Pygeon: a new educational programming language

14 Jan

One thing I’ve had on the drawing board for a while is a new educational programming language, which I’m calling ‘Pygeon’—pronounced ‘pigeon’, but spelled with a ‘y’ in honor of its Python heritage. The design of Pygeon reflects one key principle: conveniences are confusing for learners, as they cloud the ‘essential design’ of a language with distracting ‘incidental design’. Not only are conveniences unnecessary mental clutter the learner has to deal with, they are like the Kool-aid guy bursting through the walls of the language’s form: they make the form more complex, turning it into a confusing Swiss cheese from which the initiated may be able to still discern the essential form but from which newbies usually can’t.

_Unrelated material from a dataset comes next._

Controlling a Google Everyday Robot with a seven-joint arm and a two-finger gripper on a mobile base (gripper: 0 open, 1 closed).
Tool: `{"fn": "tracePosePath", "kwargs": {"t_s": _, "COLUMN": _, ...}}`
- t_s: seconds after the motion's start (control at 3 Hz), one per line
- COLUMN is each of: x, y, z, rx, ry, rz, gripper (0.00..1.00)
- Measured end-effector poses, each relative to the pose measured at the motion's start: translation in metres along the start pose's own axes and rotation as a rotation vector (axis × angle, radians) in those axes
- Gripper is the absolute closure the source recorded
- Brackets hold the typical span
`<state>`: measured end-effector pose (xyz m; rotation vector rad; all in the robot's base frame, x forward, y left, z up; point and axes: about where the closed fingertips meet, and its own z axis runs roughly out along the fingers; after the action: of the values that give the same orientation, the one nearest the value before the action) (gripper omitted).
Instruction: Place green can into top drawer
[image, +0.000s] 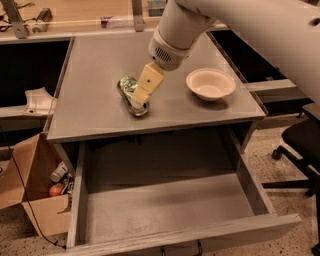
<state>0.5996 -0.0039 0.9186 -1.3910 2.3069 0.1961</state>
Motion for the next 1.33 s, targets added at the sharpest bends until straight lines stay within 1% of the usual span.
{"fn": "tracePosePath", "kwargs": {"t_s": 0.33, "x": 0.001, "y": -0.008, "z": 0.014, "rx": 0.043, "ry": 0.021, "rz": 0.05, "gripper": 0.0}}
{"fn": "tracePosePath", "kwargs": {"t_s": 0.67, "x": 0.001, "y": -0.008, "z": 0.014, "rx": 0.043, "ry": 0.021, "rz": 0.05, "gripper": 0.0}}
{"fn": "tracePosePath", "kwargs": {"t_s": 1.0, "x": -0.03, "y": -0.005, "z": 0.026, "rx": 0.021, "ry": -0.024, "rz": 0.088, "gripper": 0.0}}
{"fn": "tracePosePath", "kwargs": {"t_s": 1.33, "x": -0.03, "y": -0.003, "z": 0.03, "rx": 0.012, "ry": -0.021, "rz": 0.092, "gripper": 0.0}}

Now, in a sense, programming languages are themselves ‘conveniences’, so how are inessential conveniences different from essential ones? Well, programming languages are always a form of information compression, e.g. in C, you needn’t write:

int x; int y; int z;

…as you can simply write:

int x, y, z;

Similarly, writing a function is a convenience in that it saves programmers from having to write the machine instructions themselves. The key difference here is that the multiple-declaration syntax convenience just saves you some typing and compacts your code; in contrast, having functions as a built-in abstraction to the language saves the programmer from having to think or even know about machine instructions, not just from having to type machine instructions.

Speaking of functions, Pygeon’s function declaration syntax makes a good demonstration of Pygeon’s adherence to the ‘no conveniences’ rule. A function declaration has this form:

function  name [parameters parameter1 parameter2 ... ]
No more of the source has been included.